TASK DIRECTIONS >>
What is needed is each line of the data below that holds the string "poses".

START SUPPLIED INFORMATION

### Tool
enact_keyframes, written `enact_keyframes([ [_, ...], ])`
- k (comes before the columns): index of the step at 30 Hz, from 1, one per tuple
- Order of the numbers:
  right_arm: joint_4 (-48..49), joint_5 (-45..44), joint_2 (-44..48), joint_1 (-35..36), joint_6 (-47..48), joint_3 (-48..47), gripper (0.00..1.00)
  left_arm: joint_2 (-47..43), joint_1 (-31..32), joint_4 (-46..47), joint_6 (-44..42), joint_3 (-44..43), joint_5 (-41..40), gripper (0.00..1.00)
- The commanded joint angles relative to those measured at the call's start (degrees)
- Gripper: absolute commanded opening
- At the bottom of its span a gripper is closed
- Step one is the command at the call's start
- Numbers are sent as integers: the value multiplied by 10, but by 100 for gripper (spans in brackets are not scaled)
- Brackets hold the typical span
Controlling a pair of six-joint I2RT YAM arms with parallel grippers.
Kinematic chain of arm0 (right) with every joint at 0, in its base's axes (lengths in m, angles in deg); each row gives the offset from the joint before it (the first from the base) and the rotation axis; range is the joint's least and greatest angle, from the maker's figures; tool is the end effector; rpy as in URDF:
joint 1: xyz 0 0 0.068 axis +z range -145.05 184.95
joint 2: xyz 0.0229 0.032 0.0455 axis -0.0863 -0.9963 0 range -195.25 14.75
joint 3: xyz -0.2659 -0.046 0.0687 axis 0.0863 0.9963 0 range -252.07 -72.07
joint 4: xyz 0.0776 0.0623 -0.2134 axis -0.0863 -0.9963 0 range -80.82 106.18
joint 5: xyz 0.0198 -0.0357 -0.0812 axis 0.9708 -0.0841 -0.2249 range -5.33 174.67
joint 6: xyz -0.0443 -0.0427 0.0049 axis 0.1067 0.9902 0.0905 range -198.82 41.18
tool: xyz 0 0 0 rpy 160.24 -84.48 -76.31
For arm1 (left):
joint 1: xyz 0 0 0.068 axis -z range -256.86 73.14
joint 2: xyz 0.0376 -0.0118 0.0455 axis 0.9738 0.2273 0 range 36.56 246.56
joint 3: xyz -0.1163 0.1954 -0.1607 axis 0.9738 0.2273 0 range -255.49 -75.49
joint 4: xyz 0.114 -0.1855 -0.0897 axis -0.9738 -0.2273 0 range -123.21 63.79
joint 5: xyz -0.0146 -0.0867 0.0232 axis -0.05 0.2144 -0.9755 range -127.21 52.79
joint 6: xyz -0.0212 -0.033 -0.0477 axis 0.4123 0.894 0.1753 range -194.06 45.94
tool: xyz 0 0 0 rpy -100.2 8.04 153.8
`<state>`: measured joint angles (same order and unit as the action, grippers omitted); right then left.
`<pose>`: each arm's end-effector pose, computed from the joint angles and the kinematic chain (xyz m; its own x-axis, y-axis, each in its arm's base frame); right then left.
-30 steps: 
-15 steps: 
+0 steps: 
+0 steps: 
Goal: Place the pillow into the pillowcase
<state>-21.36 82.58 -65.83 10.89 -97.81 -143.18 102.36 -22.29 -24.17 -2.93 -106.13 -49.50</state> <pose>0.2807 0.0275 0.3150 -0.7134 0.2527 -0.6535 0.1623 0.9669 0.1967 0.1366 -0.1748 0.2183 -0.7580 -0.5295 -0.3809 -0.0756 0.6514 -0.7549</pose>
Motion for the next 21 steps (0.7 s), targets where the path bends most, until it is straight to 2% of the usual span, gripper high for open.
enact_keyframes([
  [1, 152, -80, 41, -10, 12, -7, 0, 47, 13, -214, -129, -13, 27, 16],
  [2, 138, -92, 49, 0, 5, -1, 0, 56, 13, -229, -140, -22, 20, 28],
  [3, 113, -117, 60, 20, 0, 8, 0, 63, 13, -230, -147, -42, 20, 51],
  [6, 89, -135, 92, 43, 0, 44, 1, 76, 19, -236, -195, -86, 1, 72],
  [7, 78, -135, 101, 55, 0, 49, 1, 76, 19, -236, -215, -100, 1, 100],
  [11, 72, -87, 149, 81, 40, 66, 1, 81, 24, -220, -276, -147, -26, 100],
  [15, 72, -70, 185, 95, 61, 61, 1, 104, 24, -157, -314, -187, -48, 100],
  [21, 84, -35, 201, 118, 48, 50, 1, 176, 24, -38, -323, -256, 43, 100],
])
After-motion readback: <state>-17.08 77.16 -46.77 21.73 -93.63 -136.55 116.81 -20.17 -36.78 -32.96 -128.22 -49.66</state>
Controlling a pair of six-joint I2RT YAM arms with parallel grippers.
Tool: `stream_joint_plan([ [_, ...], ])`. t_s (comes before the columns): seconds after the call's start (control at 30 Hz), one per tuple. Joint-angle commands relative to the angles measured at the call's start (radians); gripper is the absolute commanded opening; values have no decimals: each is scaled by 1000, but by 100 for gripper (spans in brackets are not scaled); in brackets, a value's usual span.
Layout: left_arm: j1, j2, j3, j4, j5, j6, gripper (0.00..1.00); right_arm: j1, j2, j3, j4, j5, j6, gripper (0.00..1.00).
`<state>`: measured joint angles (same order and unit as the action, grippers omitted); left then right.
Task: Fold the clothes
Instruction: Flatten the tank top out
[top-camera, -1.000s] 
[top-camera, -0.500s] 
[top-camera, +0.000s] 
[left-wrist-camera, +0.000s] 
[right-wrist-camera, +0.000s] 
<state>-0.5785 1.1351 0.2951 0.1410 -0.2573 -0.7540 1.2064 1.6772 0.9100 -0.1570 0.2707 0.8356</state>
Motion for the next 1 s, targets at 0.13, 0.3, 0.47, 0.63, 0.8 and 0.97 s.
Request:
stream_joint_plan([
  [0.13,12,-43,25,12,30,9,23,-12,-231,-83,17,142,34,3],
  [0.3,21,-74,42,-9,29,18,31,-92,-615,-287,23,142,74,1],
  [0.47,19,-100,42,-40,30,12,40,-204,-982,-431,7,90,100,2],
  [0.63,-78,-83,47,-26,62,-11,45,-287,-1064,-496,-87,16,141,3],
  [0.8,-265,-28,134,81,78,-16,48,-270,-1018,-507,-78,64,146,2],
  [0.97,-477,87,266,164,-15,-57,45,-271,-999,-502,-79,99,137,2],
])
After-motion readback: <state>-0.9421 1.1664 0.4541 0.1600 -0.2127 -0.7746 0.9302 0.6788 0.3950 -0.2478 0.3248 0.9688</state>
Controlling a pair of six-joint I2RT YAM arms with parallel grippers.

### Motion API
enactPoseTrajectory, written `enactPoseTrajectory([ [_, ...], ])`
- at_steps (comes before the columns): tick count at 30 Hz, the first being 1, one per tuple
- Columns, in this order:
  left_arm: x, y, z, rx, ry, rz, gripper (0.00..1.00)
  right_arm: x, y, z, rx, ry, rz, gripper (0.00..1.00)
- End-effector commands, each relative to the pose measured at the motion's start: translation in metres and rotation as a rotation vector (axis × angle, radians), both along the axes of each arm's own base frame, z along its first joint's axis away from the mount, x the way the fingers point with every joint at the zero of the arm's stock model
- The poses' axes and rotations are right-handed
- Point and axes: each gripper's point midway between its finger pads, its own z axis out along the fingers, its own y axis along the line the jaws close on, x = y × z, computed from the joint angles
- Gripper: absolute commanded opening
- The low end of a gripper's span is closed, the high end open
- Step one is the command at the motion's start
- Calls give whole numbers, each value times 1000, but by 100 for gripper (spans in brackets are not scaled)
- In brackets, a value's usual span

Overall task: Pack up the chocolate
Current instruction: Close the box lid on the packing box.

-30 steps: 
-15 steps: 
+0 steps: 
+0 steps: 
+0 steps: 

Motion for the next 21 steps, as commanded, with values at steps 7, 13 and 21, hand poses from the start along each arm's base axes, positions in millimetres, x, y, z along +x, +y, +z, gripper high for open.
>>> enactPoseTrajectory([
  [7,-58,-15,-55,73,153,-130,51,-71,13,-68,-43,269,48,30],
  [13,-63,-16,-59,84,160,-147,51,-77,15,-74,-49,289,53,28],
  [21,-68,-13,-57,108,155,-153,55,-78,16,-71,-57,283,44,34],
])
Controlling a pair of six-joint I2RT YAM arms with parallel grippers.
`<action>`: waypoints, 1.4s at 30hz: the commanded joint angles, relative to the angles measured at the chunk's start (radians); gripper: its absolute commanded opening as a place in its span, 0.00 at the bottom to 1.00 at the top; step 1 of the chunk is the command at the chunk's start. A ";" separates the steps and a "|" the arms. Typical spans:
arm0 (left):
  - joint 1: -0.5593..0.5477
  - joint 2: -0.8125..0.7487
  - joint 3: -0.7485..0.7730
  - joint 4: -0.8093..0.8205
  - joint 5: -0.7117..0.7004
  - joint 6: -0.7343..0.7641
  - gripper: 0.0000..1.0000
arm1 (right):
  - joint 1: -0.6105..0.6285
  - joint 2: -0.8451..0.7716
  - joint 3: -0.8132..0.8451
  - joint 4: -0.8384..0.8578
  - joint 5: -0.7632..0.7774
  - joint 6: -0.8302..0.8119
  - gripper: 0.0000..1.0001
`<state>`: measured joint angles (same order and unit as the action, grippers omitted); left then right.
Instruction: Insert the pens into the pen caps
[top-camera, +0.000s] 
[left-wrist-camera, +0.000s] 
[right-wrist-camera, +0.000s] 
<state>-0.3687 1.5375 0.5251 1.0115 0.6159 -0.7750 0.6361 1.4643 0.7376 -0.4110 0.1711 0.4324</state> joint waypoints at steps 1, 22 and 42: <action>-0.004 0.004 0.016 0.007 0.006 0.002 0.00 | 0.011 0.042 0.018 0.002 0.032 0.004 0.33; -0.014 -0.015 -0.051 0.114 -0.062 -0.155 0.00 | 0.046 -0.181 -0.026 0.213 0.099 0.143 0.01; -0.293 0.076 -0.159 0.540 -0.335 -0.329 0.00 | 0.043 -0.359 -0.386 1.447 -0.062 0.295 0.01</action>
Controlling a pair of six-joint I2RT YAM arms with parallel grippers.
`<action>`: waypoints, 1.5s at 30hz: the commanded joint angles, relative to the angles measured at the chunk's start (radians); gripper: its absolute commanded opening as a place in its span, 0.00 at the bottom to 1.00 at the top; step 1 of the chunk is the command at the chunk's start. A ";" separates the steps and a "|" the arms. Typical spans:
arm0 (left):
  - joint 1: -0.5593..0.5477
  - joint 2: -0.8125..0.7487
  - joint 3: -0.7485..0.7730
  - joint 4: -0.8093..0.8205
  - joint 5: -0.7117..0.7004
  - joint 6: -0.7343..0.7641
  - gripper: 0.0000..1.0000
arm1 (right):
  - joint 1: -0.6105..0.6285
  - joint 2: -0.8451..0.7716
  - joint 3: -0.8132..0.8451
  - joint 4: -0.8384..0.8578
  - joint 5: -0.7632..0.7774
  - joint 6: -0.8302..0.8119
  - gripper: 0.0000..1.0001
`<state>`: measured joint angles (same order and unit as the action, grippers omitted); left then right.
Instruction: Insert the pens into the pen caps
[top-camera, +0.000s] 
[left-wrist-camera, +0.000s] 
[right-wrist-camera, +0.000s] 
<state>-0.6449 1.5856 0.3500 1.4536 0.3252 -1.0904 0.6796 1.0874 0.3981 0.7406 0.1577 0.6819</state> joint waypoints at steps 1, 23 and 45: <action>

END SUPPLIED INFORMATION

RESULT OF THIS TASK >>
- The poses' axes and rotations are right-handed
Motion for the next 21 steps, as commanded, with values at steps 7, 13 and 21, hand poses from the start along each arm's base axes, positions in millimetres, x, y, z along +x, +y, +z, gripper high for open.

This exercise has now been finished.